PROBLEM STATEMENT:
Leaving the pictures aside, repeat each line below exactly.
● ● ● ● ● ● ●
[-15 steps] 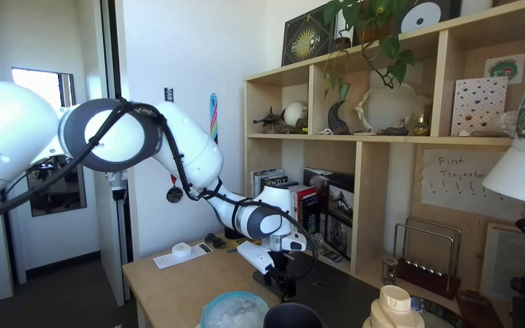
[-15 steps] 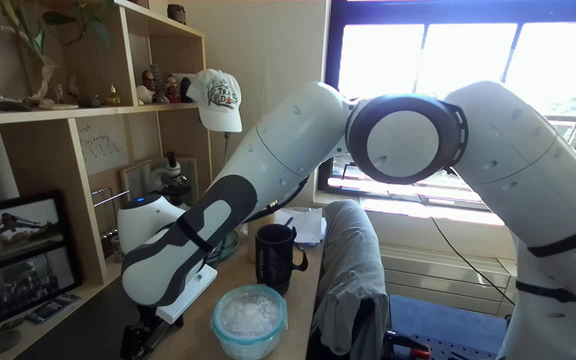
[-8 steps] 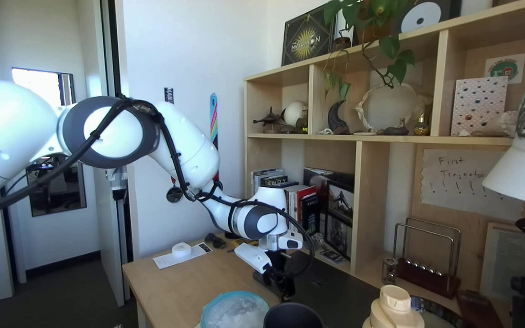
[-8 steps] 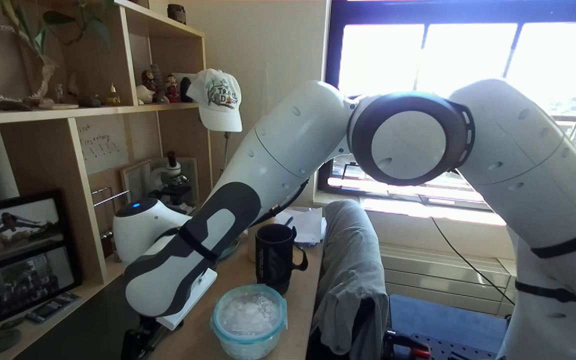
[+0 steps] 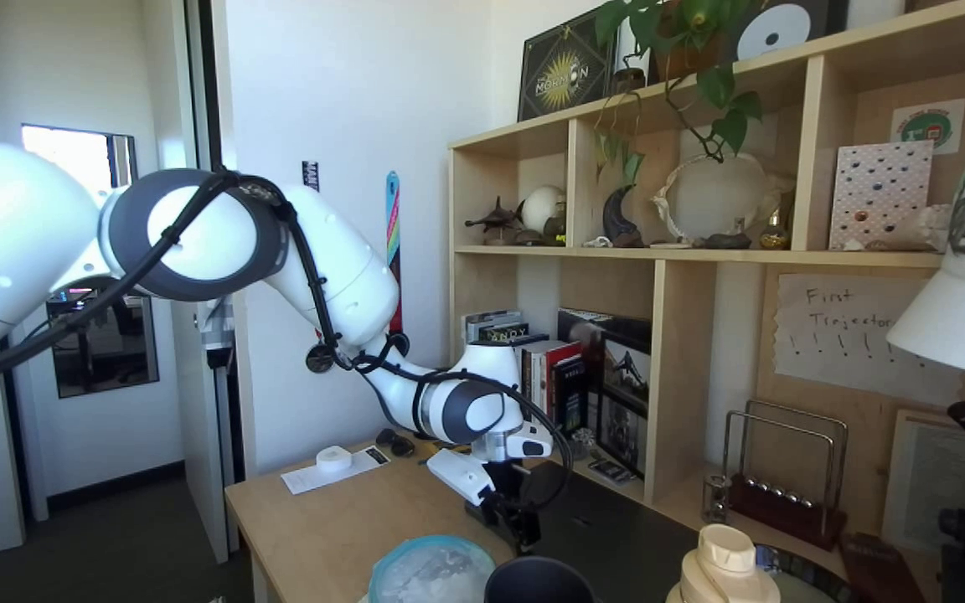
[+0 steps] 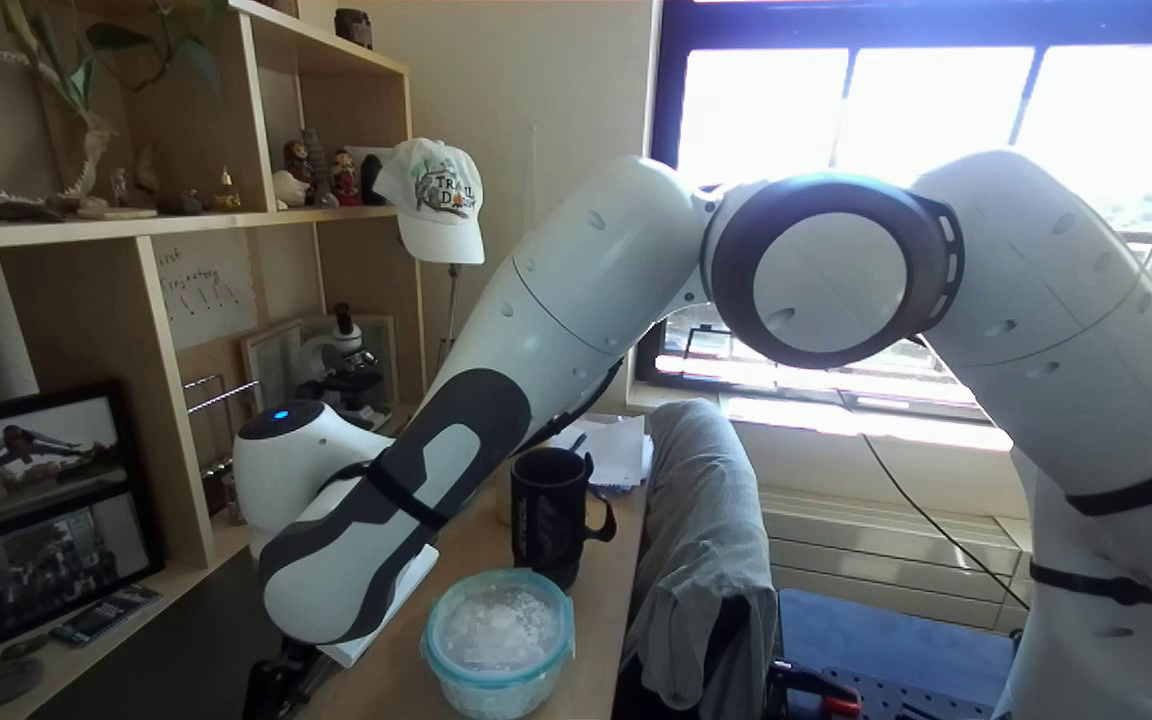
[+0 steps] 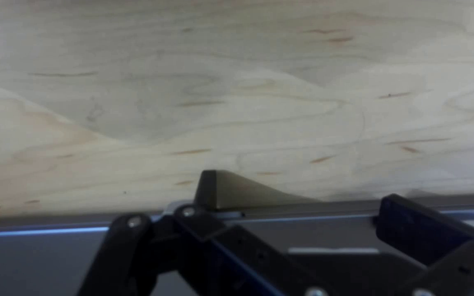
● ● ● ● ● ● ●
RESPONSE BELOW:
[-15 steps] 
[-15 steps] 
[-8 steps] 
[-8 steps] 
[+0 steps] 
[+0 steps] 
[+0 steps] 

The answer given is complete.